He didn't knock on my door. He didn't pull open every kitchen drawer and eat my food. He was just there, sitting in a chair beside my dining room table and turning my dagger from the arena over and over again in his hands. Pale light glinted off of its black blade from the lone unburnt bulb in the ceiling fixture fixture above. A shadow darkened the gulch in Glenn's head from where I'd driven my crowbar into his skull with a killing blow.
It had been bright outside on the street, as bright as the desert sun at high noon, but a dim gloom hazed over every corner of my house's interior. Distant thunder rumbled outside. Clink. Glenn tapped the dagger's blade against the tabletop and snorted.
"Going through the motions again?" he sighed. "At least I got out in time. I guess we'll find out what kind of victor you'll be now."
Clink.
Morning sun illuminated dust floating through the air in my lonely kitchen. I tapped a kitchen knife against an empty glass, slumping forward with my chin on the tabletop and my elbows splayed out to either side. Clink. The house still smelled too clean and new, especially on mornings like this where sleep clawed at my eyes as memories pushed back. Clink.
"Can you at least touch your breakfast, Terra?"
Across the table, Finch leaned forward to catch my gaze. She frowned and twisted a knot of red hair around one finger. Frustrated with her efforts to get me to eat, I pushed my untouched plate of eggs and toast away and slumped back in my chair. "Not hungry," I murmured.

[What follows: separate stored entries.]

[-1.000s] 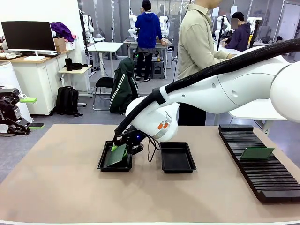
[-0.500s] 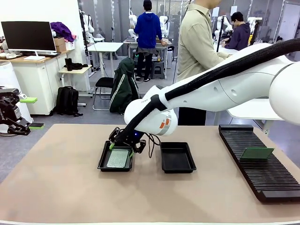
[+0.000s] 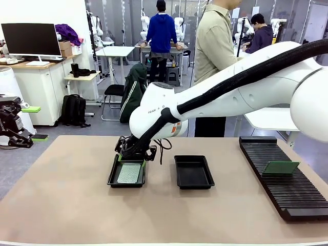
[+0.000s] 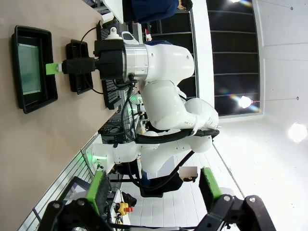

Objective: Inspect and transfer BCBs to ESD trays.
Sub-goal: Pick up the Blank PCB from the PCB Rack and place it in the left ESD tray.

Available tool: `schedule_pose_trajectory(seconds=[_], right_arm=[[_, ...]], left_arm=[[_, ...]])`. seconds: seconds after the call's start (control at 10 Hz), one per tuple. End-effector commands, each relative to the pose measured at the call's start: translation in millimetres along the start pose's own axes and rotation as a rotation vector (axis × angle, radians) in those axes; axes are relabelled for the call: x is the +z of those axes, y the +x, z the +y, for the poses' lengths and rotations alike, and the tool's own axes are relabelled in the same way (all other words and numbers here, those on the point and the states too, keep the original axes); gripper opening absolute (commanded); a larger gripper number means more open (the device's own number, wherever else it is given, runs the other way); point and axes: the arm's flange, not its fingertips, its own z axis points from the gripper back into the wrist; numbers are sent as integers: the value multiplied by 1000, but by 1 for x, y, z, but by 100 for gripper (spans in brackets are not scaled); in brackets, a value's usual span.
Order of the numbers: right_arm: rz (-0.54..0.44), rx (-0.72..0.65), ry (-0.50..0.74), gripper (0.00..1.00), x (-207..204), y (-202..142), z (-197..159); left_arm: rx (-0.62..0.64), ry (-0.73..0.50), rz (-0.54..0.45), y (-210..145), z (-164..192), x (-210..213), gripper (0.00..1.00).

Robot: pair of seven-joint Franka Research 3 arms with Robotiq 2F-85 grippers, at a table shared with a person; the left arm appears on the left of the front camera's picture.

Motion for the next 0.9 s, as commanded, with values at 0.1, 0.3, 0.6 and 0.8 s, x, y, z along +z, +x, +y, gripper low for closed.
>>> schedule_pose_trajectory(seconds=[0.1, 0.3, 0.6, 0.8], right_arm=[[9, -7, -89, 100, 26, -11, 12], [32, -31, -148, 100, 41, -15, 13], [22, -48, -203, 100, 57, -18, 10], [25, -48, -224, 100, 63, -15, 6]], left_arm=[[-3, 1, -6, 0, -1, 1, 100], [-3, 1, -6, 0, -1, 1, 100], [-3, 1, -6, 0, -1, 1, 100], [-3, 1, -6, 0, -1, 1, 100]])
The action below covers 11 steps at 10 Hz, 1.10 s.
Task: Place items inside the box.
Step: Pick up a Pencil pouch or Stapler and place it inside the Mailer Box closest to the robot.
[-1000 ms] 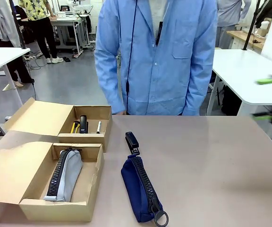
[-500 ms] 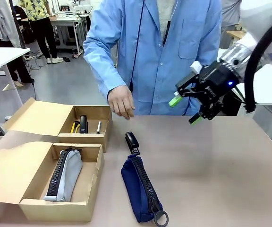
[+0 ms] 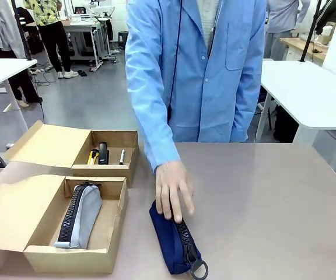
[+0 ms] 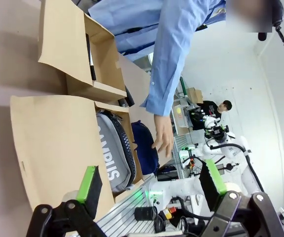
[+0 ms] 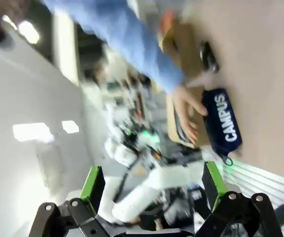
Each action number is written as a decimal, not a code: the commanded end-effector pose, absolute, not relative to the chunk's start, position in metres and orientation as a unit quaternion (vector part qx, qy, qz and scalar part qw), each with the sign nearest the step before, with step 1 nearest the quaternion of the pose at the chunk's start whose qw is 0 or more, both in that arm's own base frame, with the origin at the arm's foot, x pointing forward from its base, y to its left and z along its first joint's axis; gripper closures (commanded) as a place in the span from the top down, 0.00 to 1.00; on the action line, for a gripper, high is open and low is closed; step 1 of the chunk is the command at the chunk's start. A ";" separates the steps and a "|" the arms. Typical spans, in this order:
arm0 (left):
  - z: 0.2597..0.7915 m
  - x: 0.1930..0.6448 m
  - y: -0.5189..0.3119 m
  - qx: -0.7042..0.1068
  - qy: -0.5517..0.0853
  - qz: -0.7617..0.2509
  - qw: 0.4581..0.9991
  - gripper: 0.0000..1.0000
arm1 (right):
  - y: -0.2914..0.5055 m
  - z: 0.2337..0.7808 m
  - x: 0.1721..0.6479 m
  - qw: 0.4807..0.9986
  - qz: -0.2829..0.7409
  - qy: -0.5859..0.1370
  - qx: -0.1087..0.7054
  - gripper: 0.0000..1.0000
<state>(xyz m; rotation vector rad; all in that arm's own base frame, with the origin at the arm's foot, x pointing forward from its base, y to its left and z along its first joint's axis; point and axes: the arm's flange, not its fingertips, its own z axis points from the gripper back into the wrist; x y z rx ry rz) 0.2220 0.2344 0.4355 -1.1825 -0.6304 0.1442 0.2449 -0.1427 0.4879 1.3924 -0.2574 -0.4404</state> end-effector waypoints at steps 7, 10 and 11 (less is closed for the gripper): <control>0.437 0.222 0.234 -0.551 -0.301 0.060 0.776 1.00 | -0.101 0.499 0.276 0.772 -0.151 -0.083 0.611 1.00; 0.437 0.222 0.234 -0.551 -0.301 0.060 0.776 1.00 | -0.074 0.503 0.281 0.791 -0.135 -0.066 0.593 1.00; 0.437 0.222 0.234 -0.551 -0.301 0.060 0.776 1.00 | -0.044 0.515 0.294 0.815 -0.118 -0.069 0.563 1.00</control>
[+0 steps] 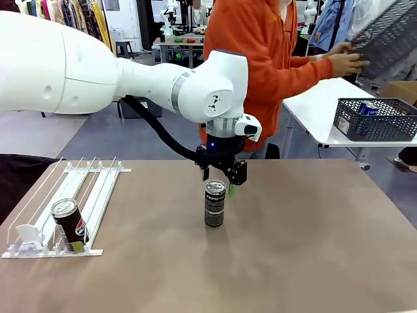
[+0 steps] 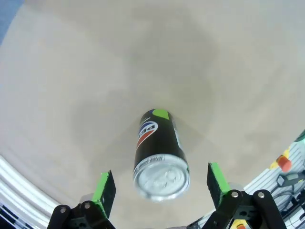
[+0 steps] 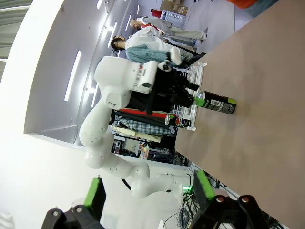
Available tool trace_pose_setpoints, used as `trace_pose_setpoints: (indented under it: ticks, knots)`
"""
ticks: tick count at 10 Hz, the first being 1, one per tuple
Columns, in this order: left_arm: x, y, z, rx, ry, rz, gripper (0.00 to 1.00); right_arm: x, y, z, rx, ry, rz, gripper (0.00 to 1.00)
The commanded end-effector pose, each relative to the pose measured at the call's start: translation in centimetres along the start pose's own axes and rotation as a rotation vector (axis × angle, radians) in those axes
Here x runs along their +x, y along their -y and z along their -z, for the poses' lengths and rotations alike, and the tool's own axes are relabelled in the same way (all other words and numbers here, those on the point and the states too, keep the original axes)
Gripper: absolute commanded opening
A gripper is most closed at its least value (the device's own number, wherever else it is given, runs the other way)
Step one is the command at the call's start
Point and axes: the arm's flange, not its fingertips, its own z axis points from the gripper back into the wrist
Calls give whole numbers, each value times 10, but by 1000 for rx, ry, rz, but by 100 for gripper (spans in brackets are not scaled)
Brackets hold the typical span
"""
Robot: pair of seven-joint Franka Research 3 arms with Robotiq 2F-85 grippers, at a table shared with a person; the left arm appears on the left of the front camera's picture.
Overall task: Retrieve and store the cans from the dispenser.
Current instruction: Pick up one can from the Automatic Can Dispenser and place it in the middle of the table.
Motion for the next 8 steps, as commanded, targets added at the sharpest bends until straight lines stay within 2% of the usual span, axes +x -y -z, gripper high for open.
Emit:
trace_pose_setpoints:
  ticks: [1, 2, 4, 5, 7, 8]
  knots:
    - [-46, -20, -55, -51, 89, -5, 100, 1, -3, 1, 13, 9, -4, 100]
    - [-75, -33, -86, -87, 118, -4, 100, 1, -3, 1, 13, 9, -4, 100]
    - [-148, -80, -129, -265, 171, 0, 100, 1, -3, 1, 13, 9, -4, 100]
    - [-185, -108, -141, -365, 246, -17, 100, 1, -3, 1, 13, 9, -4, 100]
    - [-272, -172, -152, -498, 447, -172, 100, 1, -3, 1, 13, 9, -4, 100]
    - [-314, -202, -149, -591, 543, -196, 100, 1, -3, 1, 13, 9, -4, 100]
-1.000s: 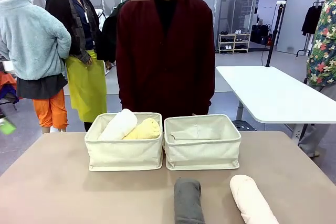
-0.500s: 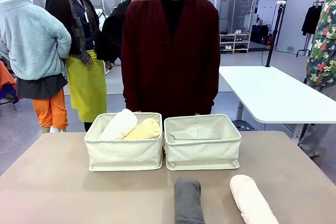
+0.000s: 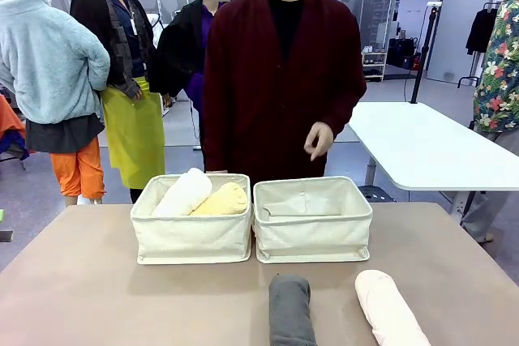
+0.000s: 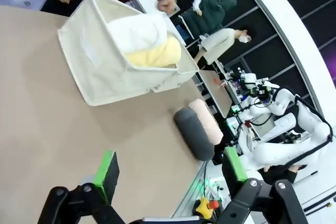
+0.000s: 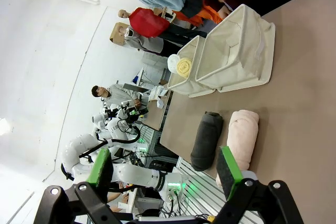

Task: Divide the towels into two baskets.
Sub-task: Pick up one hotel-folded towel from the bottom of the table and place it in the Fabric basket indicated by the person.

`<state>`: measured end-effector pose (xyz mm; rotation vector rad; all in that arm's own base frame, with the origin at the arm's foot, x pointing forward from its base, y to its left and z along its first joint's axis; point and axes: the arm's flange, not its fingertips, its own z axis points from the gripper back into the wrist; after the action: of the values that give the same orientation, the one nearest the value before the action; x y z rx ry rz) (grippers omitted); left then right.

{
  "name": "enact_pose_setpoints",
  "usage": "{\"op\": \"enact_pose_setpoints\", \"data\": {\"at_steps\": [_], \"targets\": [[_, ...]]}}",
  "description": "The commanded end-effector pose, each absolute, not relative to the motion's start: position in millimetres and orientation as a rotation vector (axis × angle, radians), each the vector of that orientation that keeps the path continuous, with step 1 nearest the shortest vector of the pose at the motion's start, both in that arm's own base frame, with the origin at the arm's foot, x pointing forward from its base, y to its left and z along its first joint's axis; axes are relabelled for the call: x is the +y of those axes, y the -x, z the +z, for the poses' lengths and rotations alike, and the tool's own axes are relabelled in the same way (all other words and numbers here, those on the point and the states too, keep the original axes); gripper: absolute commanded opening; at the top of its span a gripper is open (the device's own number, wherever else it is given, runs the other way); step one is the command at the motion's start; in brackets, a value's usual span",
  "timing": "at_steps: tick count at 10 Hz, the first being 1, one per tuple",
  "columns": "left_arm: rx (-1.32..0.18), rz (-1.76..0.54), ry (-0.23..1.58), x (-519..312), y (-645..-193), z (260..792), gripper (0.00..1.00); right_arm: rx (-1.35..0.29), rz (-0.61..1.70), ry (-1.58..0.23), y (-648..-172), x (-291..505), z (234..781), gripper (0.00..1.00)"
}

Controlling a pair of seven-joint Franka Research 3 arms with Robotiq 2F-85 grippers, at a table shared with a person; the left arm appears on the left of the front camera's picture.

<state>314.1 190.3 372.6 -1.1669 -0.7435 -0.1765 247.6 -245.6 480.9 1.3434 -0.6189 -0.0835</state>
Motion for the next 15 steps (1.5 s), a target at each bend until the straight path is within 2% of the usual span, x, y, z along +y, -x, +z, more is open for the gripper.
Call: {"op": "enact_pose_setpoints", "data": {"at_steps": [1, 11, 15], "targets": [[-0.727, -0.185, 1.186, 183, -312, 375, 1.0, -0.632, -0.071, -1.346, -245, -246, 484, 1.0], [-0.727, -0.185, 1.186, 183, -312, 375, 1.0, -0.619, -0.083, -1.343, -248, -246, 481, 1.0], [-0.727, -0.185, 1.186, 183, -312, 375, 1.0, -0.412, -0.135, -1.127, -269, -155, 471, 1.0]]}}
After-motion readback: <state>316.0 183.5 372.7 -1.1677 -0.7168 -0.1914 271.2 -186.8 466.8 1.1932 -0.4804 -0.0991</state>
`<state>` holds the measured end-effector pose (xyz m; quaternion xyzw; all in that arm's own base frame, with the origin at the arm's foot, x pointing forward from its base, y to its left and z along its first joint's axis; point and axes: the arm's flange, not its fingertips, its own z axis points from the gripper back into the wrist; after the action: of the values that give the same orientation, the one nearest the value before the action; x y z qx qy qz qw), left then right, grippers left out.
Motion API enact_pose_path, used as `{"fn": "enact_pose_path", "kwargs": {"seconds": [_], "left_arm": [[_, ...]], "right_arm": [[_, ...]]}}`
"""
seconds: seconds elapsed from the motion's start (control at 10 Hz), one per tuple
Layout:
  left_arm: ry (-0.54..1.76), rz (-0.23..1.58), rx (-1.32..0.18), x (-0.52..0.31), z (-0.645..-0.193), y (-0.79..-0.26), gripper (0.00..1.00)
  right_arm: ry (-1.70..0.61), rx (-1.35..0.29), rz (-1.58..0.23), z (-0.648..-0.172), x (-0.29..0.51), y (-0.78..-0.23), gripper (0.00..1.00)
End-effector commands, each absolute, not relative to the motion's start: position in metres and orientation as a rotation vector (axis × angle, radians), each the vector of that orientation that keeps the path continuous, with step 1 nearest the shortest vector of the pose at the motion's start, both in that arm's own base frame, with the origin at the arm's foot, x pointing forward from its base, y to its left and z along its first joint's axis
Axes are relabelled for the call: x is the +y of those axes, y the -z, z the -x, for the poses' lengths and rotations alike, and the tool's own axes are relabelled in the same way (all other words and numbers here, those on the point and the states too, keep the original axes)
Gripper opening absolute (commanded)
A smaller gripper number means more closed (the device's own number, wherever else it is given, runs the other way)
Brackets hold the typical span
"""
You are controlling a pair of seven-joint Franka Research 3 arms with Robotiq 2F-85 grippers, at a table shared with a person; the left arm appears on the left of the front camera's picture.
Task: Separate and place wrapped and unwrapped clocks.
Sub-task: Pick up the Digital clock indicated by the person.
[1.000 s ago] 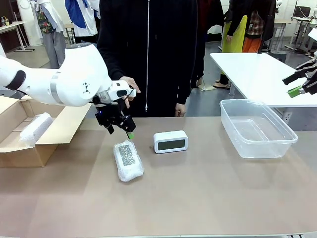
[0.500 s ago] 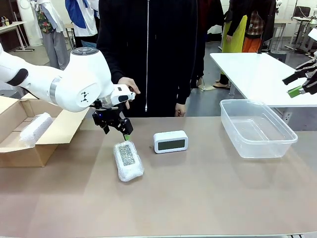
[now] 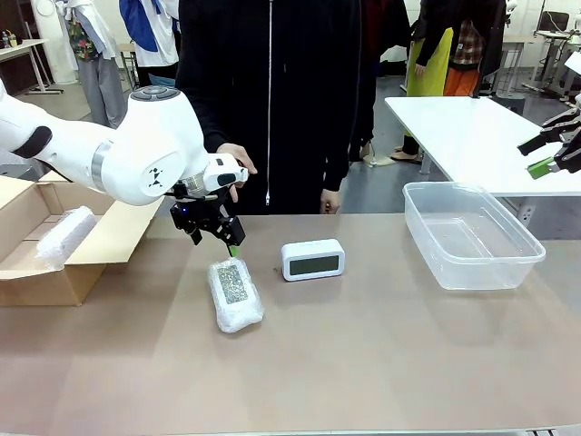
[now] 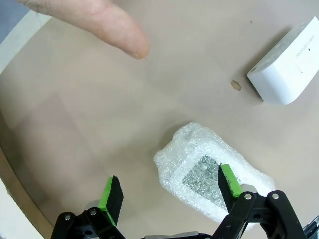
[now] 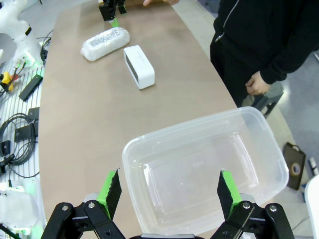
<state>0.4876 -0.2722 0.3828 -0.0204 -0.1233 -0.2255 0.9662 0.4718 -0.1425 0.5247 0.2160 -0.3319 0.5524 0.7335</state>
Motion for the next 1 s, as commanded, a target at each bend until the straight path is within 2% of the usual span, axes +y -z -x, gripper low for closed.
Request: {"fn": "enact_pose_path", "kwargs": {"seconds": [0.0,0.7,0.9], "left_arm": [[0.459,0.035,-0.249,-0.271,-0.488,-0.383,1.0],[0.456,0.041,-0.249,-0.272,-0.488,-0.383,1.0],[0.28,-0.003,-0.186,-0.298,-0.483,-0.392,1.0]], "right_arm": [[-1.218,-0.738,-0.483,-0.472,-0.142,-0.524,1.0],[-1.218,-0.738,-0.483,-0.472,-0.142,-0.524,1.0],[-1.218,-0.738,-0.483,-0.472,-0.142,-0.524,1.0]]}}
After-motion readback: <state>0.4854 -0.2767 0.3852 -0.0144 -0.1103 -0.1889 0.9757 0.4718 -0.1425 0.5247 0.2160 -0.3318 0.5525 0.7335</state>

"Terra, sweetie, you have to eat. Cameras are here at noon, and you'll be too tired in four hours if you don't eat anything. That'll be sixteen hours without food in your stomach, and your prep team's supposed to be here in under an hour - "
"I don't want to eat, Finch."
"You can't just splurge on whatever's on the train until dinner. That'll just make you sick. Here, lemme make you something else. I think you have – "
"Finch, I don't want it!" I snapped, much louder and more aggressively than I'd intended.
I felt guilty the moment I saw her face. Finch's weary smile drooped with a flash of pain. She looked away, still twisting the knot of hair in her fingers as she said with a tired sigh, "Is there…something I can do to help you?"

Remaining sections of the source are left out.